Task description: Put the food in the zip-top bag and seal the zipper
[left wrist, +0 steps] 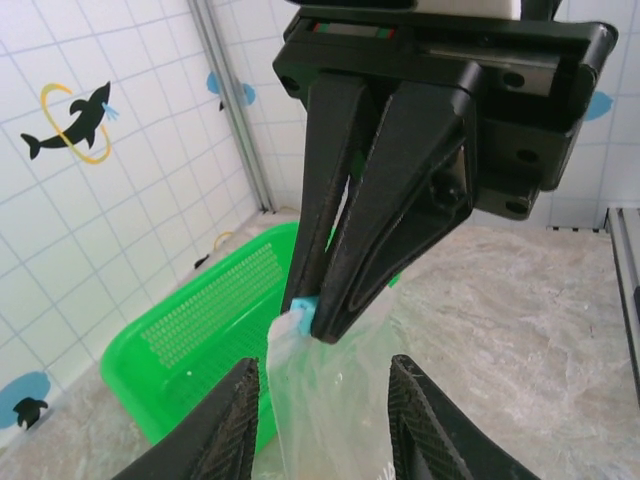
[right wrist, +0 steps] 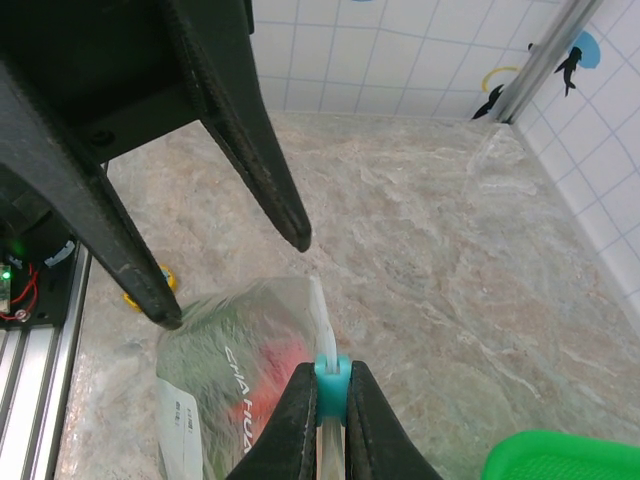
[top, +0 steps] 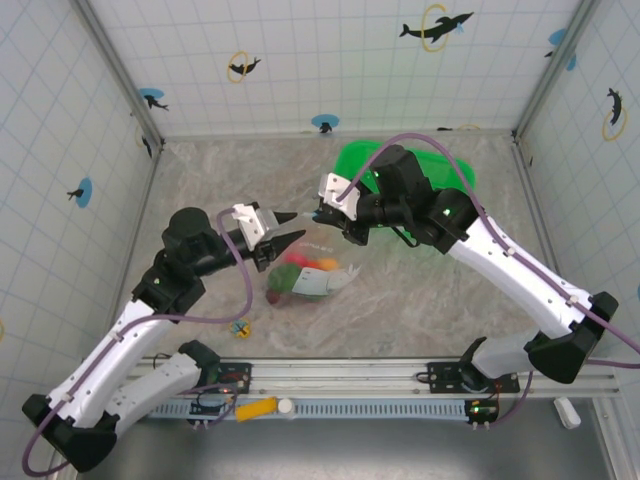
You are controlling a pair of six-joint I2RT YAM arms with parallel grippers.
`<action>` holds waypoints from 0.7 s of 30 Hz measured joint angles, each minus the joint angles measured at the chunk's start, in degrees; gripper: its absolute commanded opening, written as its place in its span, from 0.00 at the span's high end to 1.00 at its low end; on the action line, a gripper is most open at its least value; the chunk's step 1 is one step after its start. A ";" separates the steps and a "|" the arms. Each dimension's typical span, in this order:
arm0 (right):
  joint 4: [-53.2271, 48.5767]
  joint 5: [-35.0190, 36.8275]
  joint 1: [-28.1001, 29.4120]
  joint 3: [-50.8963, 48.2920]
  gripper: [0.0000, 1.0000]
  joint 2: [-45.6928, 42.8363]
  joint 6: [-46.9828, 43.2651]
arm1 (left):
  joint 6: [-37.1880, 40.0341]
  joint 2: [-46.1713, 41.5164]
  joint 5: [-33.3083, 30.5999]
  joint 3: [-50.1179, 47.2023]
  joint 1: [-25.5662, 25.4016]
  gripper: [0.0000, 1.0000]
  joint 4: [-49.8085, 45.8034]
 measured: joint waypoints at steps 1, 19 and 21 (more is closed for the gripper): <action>0.00 -0.02 0.07 0.00 1.00 0.00 0.04 | -0.39 0.35 0.28 -0.02 0.00 0.67 0.57; -0.15 0.26 1.01 0.00 1.00 -0.02 0.31 | -2.67 4.13 2.38 0.00 0.26 1.00 3.02; -0.20 0.68 1.03 -0.04 1.00 -0.02 0.26 | -2.64 4.13 2.36 0.00 0.26 1.00 2.95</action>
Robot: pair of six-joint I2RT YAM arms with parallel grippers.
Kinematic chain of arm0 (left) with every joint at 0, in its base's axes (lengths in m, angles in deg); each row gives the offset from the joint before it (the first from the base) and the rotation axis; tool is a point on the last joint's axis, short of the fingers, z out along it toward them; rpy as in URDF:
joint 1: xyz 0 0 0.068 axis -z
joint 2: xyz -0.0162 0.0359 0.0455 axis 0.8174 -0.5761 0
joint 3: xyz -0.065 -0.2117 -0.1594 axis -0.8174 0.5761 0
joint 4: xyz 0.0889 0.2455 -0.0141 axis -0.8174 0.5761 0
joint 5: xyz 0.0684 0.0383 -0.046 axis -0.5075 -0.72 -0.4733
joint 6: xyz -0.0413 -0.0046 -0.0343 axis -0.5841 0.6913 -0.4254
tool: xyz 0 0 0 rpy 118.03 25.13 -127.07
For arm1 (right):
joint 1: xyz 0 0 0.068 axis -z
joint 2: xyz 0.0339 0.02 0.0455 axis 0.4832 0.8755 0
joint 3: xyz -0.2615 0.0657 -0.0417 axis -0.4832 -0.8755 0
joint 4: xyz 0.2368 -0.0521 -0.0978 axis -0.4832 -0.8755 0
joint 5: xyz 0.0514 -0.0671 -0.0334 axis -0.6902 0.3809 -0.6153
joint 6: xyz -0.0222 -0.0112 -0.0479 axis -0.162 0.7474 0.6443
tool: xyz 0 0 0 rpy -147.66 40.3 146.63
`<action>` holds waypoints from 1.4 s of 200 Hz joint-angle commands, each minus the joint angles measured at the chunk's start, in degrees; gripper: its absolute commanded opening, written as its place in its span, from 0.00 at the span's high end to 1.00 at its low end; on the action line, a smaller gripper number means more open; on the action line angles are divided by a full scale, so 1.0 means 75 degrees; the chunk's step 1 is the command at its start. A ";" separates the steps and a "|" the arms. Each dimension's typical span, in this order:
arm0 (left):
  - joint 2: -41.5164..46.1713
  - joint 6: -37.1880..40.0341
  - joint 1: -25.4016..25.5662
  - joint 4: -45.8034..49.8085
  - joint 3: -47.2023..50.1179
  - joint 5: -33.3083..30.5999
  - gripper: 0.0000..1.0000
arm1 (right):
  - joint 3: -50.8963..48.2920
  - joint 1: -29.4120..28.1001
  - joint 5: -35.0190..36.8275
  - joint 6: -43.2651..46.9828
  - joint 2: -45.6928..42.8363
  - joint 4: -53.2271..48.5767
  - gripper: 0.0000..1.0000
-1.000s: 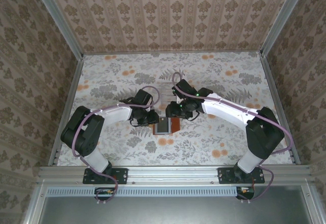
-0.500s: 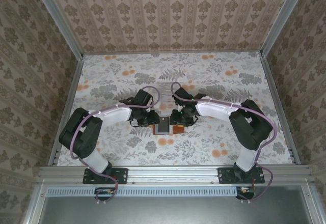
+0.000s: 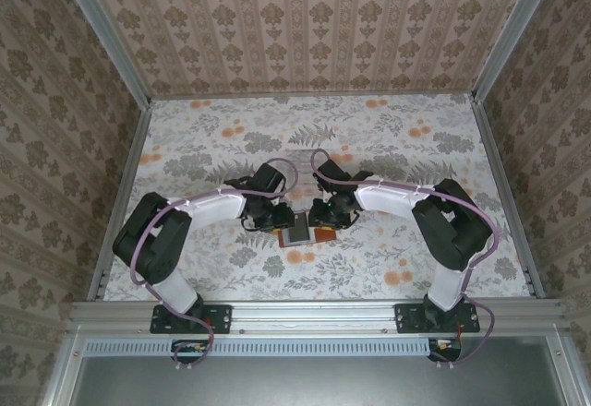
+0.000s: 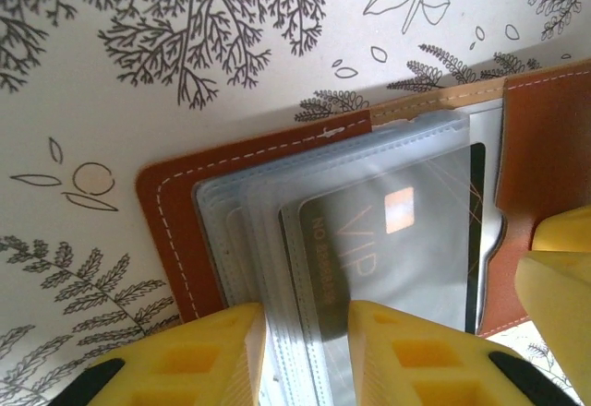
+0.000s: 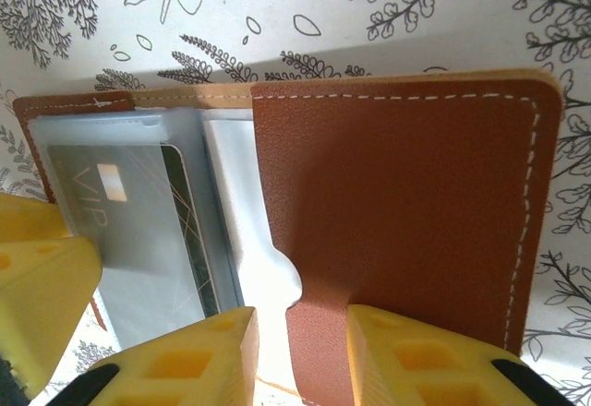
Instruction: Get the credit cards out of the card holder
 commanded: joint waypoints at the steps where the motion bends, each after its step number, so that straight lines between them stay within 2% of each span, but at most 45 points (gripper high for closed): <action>1: -0.0264 0.0190 0.0068 0.0502 -0.0142 -0.0451 0.70 | -0.0134 0.0030 -0.0352 -0.0183 -0.0113 0.0280 0.68; 62: -0.0540 0.0384 0.0056 0.0509 -0.0199 -0.0733 0.79 | -0.0169 0.0066 -0.0991 -0.0357 -0.0136 0.0945 0.71; 182: -0.0654 0.0671 -0.0089 0.0601 -0.0422 -0.0711 0.80 | -0.0145 0.0135 -0.1579 -0.0477 0.0352 0.1730 0.71; 226: -0.0587 0.0635 -0.0081 0.0548 -0.0332 -0.0675 0.79 | -0.0180 0.0165 -0.1565 -0.0485 0.0545 0.1747 0.72; 280: -0.0443 0.0623 -0.0074 0.0593 -0.0233 -0.0710 0.78 | -0.0062 0.0174 -0.0609 -0.0175 0.0400 0.0874 0.71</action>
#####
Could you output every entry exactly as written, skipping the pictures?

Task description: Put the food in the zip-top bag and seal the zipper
[left wrist, +0 steps] 
[right wrist, +0 steps] 
[top, +0 steps] 
You are controlling a pair of six-joint I2RT YAM arms with parallel grippers.
`<action>` holds waypoints from 0.7 s of 30 Hz measured joint angles, each minus the joint angles measured at the chunk's start, in degrees; gripper: its absolute commanded opening, written as its place in its span, from 0.00 at the span's high end to 1.00 at its low end; on the action line, a gripper is most open at its least value; the chunk's step 1 is one step after its start. A ";" separates the steps and a "|" the arms. Each dimension's typical span, in this order:
arm0 (right):
  joint 4: [-53.2271, 48.5767]
  joint 5: [-35.0190, 36.8275]
  joint 1: [-28.1001, 29.4120]
  joint 3: [-50.8963, 48.2920]
  gripper: [0.0000, 1.0000]
  joint 2: [-45.6928, 42.8363]
  joint 6: [-46.9828, 43.2651]
arm1 (left):
  joint 6: [-37.1880, 40.0341]
  joint 2: [-46.1713, 41.5164]
  joint 5: [-33.3083, 30.5999]
  joint 3: [-50.1179, 47.2023]
  joint 1: [-25.5662, 25.4016]
  gripper: [0.0000, 1.0000]
  joint 4: [-49.8085, 45.8034]
 measured: joint waypoints at steps 1, 19 and 21 (more is closed for the gripper): <action>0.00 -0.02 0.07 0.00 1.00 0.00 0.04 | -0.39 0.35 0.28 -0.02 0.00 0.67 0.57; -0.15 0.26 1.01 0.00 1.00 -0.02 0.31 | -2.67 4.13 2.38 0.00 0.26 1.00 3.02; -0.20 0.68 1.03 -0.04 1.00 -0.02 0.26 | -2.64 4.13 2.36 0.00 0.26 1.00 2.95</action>
Robot: pair of six-joint I2RT YAM arms with parallel grippers.
Kinematic chain of arm0 (left) with every joint at 0, in its base's axes (lengths in m, angles in deg); each row gives the offset from the joint before it (the first from the base) and the rotation axis; tool is a point on the last joint's axis, short of the fingers, z out along it toward them; rpy as in URDF:
joint 1: xyz 0 0 0.068 axis -z
joint 2: xyz -0.0162 0.0359 0.0455 axis 0.8174 -0.5761 0
joint 3: xyz -0.065 -0.2117 -0.1594 axis -0.8174 0.5761 0
joint 4: xyz 0.0889 0.2455 -0.0141 axis -0.8174 0.5761 0
joint 5: xyz 0.0684 0.0383 -0.046 axis -0.5075 -0.72 -0.4733
joint 6: xyz -0.0413 -0.0046 -0.0343 axis -0.5841 0.6913 -0.4254
tool: xyz 0 0 0 rpy 118.03 25.13 -127.07
For arm1 (right):
joint 1: xyz 0 0 0.068 axis -z
joint 2: xyz 0.0339 0.02 0.0455 axis 0.4832 0.8755 0
joint 3: xyz -0.2615 0.0657 -0.0417 axis -0.4832 -0.8755 0
joint 4: xyz 0.2368 -0.0521 -0.0978 axis -0.4832 -0.8755 0
joint 5: xyz 0.0514 -0.0671 -0.0334 axis -0.6902 0.3809 -0.6153
joint 6: xyz -0.0222 -0.0112 -0.0479 axis -0.162 0.7474 0.6443
tool: xyz 0 0 0 rpy -147.66 40.3 146.63
`<action>` holds waypoints from 1.4 s of 200 Hz joint-angle commands, each minus the joint angles measured at the chunk's start, in degrees; gripper: its absolute commanded opening, written as its place in its span, from 0.00 at the span's high end to 1.00 at its low end; on the action line, a smaller gripper number means more open; on the action line angles are divided by a full scale, so 1.0 means 75 degrees; the chunk's step 1 is the command at its start. A ";" separates the steps and a "|" the arms. Each dimension's typical span, in this order:
arm0 (left):
  - joint 2: -41.5164..46.1713
  - joint 6: -37.1880..40.0341
  - joint 1: -25.4016..25.5662
  - joint 4: -45.8034..49.8085
  - joint 3: -47.2023..50.1179
  - joint 5: -33.3083..30.5999
  - gripper: 0.0000..1.0000
arm1 (right):
  - joint 3: -50.8963..48.2920
  - joint 1: -29.4120..28.1001
  - joint 5: -35.0190..36.8275
  - joint 6: -43.2651..46.9828
  - joint 2: -45.6928..42.8363
  - joint 4: -53.2271..48.5767
  - gripper: 0.0000..1.0000
-1.000s: 
-0.500s: 
+0.000s: 
+0.000s: 
+0.000s: 
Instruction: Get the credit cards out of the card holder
 commanded: joint waypoints at the steps where the motion bends, each after its step number, so that straight lines between them stay within 2% of each span, but at most 45 points (gripper high for closed): <action>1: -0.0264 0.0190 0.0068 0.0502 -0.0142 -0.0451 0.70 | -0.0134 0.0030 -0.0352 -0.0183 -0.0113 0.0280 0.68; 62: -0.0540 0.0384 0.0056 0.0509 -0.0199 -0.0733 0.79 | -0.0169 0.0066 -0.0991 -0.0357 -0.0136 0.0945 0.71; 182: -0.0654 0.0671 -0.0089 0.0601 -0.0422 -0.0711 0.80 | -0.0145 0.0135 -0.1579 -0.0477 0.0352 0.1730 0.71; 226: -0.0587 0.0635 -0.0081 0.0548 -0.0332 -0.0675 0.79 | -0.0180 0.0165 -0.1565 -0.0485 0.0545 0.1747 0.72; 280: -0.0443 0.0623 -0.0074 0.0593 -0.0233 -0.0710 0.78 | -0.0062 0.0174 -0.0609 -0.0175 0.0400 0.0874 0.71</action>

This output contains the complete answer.